Give me the apple, so fair and full of fall and
Reeking of the crisp, the downward spiral of life into
Decay, disease, and decadence. And the pumpkin with
Flesh so firm and taut, ready to be
Bought or stolen
Felt or broken
Carved or thrown

Give me December, nights of warning and longing and
Echoing silence
Bring me a snowfall, each perfect flake's descent
Destined to be marred in slush and salt and snowplows and sunshine.

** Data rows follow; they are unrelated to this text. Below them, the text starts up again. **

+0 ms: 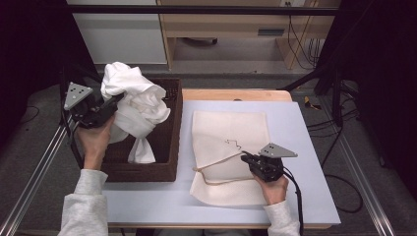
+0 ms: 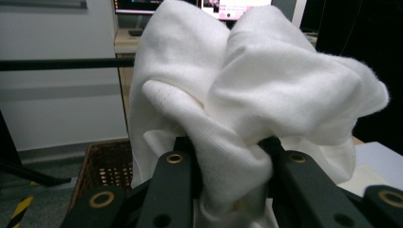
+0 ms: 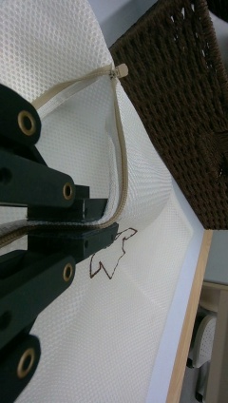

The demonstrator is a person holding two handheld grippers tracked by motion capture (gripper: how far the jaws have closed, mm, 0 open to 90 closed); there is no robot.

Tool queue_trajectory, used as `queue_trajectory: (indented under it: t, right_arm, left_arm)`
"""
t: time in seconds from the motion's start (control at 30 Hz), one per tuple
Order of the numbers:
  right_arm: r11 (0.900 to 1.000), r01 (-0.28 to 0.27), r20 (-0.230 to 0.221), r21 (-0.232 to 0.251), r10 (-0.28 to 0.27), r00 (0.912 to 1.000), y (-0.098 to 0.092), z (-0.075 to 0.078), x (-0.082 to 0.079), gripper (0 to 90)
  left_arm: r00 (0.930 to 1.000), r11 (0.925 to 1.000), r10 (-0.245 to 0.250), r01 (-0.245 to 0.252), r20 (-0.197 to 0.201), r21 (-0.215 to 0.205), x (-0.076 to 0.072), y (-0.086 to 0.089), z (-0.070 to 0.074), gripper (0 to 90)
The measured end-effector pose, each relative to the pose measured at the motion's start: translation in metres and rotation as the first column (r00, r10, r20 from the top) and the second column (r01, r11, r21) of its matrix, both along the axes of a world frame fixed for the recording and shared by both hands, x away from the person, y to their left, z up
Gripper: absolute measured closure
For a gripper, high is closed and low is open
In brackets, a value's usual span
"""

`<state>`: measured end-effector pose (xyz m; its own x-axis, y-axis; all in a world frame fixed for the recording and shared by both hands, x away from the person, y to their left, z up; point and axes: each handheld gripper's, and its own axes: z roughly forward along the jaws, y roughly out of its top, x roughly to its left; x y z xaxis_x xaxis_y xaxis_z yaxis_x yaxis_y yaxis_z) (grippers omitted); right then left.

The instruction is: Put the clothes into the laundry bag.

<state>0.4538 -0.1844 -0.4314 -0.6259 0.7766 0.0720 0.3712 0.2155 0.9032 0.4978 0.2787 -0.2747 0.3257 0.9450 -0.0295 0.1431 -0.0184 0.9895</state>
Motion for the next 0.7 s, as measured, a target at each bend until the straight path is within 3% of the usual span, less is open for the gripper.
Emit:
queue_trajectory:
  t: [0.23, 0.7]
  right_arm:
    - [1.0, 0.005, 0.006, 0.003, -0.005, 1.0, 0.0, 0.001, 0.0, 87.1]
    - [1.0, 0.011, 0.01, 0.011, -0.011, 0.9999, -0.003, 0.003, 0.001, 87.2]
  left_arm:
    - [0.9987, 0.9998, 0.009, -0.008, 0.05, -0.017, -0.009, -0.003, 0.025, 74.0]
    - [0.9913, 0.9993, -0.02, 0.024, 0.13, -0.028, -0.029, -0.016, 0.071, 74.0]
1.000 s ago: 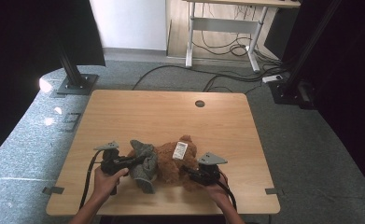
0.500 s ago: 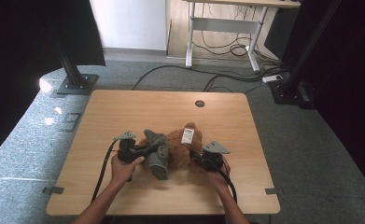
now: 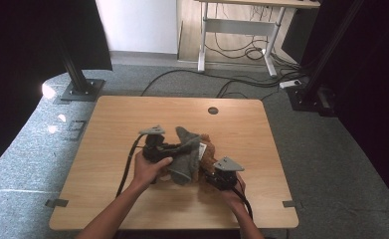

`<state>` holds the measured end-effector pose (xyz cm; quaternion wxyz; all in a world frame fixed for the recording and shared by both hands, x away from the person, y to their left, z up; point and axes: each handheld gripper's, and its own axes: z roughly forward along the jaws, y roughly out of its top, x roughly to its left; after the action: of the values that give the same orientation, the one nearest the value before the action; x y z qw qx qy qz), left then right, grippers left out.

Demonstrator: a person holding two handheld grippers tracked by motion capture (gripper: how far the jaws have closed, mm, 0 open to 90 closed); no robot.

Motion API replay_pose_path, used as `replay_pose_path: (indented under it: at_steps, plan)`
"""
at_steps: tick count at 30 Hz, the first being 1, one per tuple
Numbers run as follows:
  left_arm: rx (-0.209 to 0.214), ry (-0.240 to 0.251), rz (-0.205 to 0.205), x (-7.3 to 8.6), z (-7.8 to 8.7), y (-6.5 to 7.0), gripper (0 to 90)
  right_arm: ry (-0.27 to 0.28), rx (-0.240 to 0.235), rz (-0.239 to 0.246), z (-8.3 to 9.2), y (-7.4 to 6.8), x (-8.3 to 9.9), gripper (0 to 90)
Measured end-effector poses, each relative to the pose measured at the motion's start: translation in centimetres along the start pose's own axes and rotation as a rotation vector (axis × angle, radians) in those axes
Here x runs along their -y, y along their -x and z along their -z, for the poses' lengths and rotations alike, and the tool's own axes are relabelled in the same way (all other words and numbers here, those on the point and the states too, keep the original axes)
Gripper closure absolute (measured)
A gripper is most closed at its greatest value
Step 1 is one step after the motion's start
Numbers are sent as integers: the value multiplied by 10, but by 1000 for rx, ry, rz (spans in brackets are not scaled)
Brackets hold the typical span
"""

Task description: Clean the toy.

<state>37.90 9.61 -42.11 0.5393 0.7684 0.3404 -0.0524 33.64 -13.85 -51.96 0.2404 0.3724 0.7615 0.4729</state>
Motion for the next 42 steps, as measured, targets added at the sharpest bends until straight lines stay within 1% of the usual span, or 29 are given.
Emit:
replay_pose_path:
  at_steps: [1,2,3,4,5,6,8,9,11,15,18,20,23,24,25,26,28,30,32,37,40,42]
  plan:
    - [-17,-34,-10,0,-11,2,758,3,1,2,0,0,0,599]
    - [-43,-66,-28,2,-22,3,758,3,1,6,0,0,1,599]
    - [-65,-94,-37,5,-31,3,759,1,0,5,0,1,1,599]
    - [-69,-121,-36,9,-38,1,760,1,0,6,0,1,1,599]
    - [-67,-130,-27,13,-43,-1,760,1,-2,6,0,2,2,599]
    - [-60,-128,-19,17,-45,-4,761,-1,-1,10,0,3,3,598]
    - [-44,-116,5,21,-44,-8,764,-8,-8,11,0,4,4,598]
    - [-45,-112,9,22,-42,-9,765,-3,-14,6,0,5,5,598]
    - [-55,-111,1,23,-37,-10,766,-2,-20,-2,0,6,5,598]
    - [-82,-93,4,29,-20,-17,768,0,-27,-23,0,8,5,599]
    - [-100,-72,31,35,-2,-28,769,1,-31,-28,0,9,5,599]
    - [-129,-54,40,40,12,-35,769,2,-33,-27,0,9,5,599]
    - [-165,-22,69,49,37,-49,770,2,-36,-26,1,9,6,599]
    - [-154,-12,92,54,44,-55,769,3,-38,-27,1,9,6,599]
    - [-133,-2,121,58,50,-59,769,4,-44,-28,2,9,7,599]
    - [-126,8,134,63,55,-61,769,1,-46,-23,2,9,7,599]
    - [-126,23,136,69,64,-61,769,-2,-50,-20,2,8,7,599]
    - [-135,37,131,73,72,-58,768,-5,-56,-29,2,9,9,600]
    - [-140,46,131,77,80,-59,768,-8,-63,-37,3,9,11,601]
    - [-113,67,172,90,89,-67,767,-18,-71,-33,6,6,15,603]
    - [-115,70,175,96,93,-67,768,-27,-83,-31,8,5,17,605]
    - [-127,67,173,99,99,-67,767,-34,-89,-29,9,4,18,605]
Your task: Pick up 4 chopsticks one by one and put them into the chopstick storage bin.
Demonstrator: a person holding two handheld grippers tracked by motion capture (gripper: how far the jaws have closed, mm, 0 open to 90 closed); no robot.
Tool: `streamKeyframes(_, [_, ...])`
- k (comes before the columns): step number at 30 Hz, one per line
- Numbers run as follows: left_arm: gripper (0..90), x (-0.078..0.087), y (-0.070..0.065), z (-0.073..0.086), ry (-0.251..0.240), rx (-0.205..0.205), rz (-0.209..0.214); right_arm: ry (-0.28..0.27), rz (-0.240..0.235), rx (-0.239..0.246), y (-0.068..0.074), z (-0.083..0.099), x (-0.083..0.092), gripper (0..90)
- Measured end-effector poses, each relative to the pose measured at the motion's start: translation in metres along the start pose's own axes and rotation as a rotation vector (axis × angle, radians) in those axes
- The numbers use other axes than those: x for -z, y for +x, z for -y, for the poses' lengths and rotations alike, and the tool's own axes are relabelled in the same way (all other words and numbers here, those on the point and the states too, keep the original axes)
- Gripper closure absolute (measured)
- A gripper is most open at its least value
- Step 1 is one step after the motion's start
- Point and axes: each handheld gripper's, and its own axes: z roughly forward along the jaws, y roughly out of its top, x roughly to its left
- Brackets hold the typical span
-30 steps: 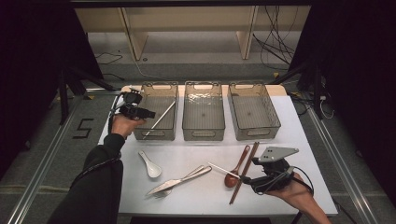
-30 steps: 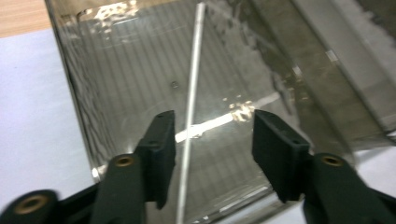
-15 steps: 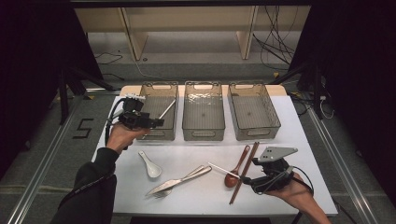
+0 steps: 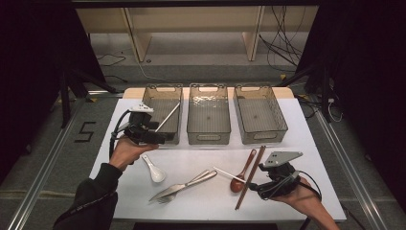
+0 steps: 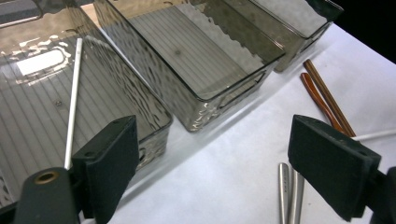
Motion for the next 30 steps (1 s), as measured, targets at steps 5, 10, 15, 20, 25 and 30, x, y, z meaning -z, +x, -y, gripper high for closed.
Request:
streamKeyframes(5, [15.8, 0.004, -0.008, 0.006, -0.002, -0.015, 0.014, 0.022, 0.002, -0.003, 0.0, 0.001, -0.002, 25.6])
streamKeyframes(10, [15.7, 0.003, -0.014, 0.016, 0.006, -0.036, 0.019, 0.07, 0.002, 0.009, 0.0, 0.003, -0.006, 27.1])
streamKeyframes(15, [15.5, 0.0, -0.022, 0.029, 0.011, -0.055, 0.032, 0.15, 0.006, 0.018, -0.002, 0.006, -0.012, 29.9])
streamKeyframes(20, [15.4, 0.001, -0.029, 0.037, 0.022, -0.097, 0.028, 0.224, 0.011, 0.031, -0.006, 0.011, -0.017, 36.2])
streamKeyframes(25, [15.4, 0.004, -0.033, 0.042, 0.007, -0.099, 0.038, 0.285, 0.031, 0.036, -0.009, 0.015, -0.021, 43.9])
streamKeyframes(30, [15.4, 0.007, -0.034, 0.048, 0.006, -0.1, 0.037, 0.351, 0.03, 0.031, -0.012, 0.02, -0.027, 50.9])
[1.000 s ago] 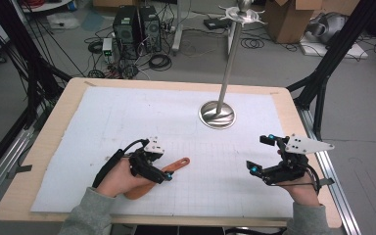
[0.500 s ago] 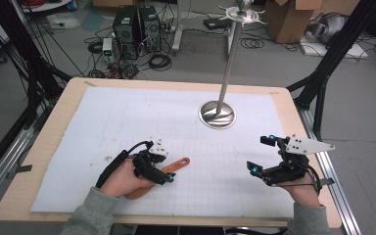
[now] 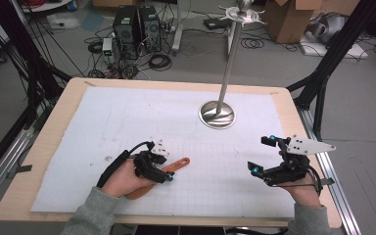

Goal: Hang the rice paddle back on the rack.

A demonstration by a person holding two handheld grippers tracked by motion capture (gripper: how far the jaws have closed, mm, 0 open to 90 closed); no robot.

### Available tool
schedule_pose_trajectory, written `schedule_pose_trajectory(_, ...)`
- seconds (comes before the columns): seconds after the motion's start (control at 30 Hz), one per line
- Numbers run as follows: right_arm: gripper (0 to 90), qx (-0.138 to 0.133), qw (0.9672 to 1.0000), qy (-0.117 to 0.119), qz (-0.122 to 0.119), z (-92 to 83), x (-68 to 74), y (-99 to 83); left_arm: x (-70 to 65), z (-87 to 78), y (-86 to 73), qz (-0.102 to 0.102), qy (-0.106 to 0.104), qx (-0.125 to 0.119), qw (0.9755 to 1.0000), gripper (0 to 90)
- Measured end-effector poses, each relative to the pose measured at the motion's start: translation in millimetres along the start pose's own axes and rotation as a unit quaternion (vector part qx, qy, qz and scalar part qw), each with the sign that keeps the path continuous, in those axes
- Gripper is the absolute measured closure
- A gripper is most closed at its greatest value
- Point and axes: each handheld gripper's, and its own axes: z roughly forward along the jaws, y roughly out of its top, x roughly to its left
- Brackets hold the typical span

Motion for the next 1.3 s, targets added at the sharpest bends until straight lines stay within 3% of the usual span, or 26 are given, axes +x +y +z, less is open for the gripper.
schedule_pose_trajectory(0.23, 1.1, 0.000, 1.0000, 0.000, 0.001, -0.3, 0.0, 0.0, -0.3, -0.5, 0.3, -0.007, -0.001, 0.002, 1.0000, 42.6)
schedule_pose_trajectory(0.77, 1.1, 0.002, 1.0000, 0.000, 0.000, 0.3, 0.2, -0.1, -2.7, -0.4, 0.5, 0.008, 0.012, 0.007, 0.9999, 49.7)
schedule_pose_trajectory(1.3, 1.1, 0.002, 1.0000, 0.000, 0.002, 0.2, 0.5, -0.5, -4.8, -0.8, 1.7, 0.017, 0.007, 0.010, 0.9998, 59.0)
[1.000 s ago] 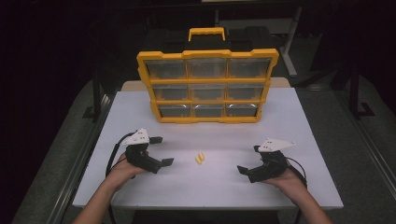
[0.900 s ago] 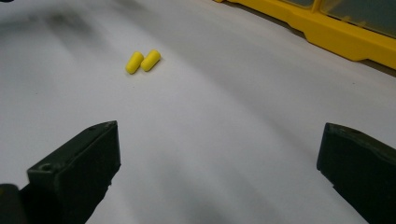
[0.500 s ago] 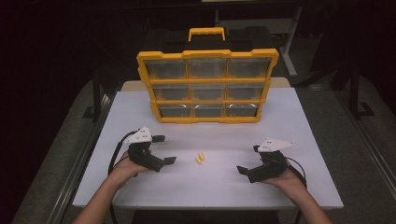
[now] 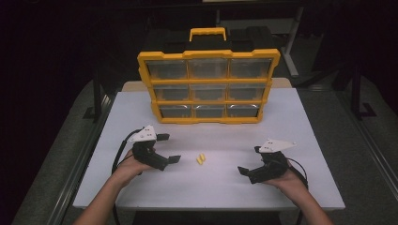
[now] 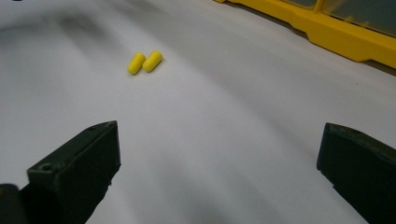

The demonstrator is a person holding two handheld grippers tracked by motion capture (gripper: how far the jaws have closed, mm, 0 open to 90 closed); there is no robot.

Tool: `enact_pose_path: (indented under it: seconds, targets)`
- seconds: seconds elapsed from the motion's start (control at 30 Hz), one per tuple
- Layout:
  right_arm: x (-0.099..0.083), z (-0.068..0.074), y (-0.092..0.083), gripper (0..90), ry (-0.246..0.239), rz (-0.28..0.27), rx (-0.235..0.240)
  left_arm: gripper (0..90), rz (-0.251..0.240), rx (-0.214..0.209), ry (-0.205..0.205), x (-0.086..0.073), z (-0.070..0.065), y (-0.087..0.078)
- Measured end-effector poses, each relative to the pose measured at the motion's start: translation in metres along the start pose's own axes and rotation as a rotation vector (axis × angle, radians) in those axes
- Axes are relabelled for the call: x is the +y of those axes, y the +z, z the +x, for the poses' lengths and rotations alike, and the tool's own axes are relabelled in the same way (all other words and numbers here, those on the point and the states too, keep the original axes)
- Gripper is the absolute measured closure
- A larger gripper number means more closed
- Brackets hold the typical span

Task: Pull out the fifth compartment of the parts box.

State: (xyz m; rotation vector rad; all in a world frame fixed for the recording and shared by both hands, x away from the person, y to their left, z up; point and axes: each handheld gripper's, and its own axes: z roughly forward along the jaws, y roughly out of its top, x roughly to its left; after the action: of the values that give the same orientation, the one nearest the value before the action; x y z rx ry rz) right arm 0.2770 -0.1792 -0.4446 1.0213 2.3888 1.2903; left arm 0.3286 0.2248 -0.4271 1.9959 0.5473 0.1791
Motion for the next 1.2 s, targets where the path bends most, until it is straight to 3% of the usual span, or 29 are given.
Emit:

Give me the end of the year, the short days, the long nights
The perpetual trudging through aching ages of decay and disease
and decadence and

.
Sep 2013 · 801
re: (r)ache-
In deep September
The air was thick with change
And of everything it was time to say.
With each breath of wind and lung
The truth came closer.

In ripe October
We hunted apples like Missionaries;
Shoulder to shoulder in the brush.
The graze of a hand
The gentle whisper of skin to skin
And the colorful world became electricity.

In forgetful November
We clung together in howling rain
Cheering the lumbering giants
Creeping down sixth avenue.
Your inverted umbrella
Our own private world.

In December
Our hands pleading for warmth from steaming mugs
The truth unraveled.
In a stream of words and consciousness
Came everything I meant to say
About the Fall.
I gazed at you; a spent flood.
Your eyes lifted.
And I knew
That even in cold December
Life can blossom.
Sep 2013 · 535
For Seuss
You've got it, kid!
(That thing you've got).
The world is yours!
(Bad things are not).

Put on your hat,
Zip up your coat.
Those things will keep
Your ship afloat.

You've got your dreams
All packed up tight.
And never fear
Bumps in the night.

But you will find
The things you fear:
Those Huffs and Puffs
That laugh and jeer.

You might get sad
(Oh yes, you might)
And that is when
You'll take your flight.

You'll run away
(Oh yes, you will).
Those things that huff
Will chase you still.

Your flights, you'll find,
Will take you far.
About as far
As Barnard's Star.





Those Huffs will fall,
And you'll be free!
The day is yours!
(I guarantee)

Yet don't forget
When you've grown tall,
The dreams you dreamt
When you were small.
Mar 2010 · 684
Lonely Moon
On a wall of stars hangs a pearly eye.
Its light carries slumber, its presence brings absence.
Why should this traveler cross the skies in solitude?
Her brother hangs just across the heavens, yet their paths rarely cross.
When their lives do meet, the world turns upward in chaos.
The life of a heavenly body is eternally lonely.